Records from a data collection:

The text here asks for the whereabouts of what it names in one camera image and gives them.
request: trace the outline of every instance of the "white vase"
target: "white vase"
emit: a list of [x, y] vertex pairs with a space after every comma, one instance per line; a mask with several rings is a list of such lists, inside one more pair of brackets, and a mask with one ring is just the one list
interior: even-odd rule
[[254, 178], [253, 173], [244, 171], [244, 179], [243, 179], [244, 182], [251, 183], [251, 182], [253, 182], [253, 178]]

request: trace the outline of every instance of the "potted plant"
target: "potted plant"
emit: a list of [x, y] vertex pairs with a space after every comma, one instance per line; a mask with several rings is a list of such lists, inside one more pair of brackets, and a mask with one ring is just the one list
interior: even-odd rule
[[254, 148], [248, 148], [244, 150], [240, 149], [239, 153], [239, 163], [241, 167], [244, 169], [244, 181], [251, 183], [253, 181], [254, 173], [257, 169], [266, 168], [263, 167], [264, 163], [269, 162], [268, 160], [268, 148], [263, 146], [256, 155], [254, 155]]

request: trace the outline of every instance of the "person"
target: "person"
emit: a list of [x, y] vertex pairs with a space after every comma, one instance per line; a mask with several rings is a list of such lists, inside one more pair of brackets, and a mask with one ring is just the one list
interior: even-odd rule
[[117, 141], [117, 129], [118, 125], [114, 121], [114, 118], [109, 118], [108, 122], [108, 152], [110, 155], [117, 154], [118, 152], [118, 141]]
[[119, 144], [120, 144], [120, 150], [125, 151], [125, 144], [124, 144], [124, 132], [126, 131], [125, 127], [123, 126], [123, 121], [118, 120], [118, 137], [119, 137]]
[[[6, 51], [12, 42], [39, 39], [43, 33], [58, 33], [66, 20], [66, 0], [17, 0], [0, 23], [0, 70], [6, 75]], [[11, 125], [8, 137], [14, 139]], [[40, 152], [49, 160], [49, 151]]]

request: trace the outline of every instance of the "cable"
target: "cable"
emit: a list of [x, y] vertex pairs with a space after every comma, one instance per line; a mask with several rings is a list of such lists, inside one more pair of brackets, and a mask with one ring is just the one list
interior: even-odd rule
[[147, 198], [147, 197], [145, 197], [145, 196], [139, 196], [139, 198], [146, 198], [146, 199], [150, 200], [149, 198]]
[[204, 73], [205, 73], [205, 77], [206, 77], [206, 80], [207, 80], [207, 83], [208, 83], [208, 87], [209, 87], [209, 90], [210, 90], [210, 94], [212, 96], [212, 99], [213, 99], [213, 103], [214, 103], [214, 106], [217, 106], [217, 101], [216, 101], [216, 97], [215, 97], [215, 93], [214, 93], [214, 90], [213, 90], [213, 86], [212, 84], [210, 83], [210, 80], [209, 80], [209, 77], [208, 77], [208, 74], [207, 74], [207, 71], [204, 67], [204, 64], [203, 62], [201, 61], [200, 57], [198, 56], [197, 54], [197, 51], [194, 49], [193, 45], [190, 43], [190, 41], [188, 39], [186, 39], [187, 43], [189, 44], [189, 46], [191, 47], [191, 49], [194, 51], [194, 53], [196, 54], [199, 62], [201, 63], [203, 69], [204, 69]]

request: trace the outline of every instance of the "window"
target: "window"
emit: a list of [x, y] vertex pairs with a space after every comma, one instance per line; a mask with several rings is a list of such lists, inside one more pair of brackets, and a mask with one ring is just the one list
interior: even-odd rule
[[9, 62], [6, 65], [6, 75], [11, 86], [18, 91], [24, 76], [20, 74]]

TASK GOAL
Work out how many lines of the entries hold the word "request", and write only that figure.

TASK ANSWER
5